Self-Attentive Ensemble Transformer: Representing Ensemble Interactions in Neural Networks for Earth System Models

TL;DR

This paper introduces a novel neural network approach called the self-attentive ensemble transformer, which improves calibration and information extraction from ensemble Earth system model forecasts by representing interactions between ensemble members.

Contribution

It presents a new member-by-member neural network method that incorporates self-attention to model ensemble interactions for post-processing Earth system model forecasts.

Findings

The ensemble transformer effectively calibrates ensemble spread.

It extracts additional information from ensemble data.
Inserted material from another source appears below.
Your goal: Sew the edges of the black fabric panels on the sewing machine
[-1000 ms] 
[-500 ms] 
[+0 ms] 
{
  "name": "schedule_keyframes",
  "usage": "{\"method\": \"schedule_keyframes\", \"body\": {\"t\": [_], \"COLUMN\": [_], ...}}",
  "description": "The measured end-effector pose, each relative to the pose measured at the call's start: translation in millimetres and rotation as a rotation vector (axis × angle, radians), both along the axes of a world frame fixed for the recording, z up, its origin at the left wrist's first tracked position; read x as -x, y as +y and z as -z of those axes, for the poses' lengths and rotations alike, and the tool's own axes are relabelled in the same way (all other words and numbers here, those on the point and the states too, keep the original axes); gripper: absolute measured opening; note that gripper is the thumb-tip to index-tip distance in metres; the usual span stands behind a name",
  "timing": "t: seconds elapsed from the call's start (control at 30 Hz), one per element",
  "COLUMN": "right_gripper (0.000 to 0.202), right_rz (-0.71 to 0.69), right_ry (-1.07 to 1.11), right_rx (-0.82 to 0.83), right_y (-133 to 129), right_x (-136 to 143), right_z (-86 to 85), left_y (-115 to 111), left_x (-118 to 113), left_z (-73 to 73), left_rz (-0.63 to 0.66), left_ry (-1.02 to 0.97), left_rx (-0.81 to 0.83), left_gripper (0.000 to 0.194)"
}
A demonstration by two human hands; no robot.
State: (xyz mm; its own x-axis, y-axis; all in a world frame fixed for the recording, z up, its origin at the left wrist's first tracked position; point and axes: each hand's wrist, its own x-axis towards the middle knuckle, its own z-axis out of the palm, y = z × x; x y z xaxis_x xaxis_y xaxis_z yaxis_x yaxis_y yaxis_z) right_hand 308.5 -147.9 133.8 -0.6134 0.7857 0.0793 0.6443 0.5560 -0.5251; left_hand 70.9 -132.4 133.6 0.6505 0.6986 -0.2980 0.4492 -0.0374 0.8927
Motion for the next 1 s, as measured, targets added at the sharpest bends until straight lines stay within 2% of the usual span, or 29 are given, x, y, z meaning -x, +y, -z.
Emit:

Outputs spatially-coherent, multivariate ensemble members.

Abstract

Ensemble data from Earth system models has to be calibrated and post-processed. I propose a novel member-by-member post-processing approach with neural networks. I bridge ideas from ensemble data assimilation with self-attention, resulting into the self-attentive ensemble transformer. Here, interactions between ensemble members are represented as additive and dynamic self-attentive part. As proof-of-concept, I regress global ECMWF ensemble forecasts to 2-metre-temperature fields from the ERA5 reanalysis. I demonstrate that the ensemble transformer can calibrate the ensemble spread and extract additional information from the ensemble. As it is a member-by-member approach, the ensemble transformer directly outputs multivariate and spatially-coherent ensemble members. Therefore, self-attention and the transformer technique can be a missing piece for a non-parametric post-processing of ensemble data with neural networks.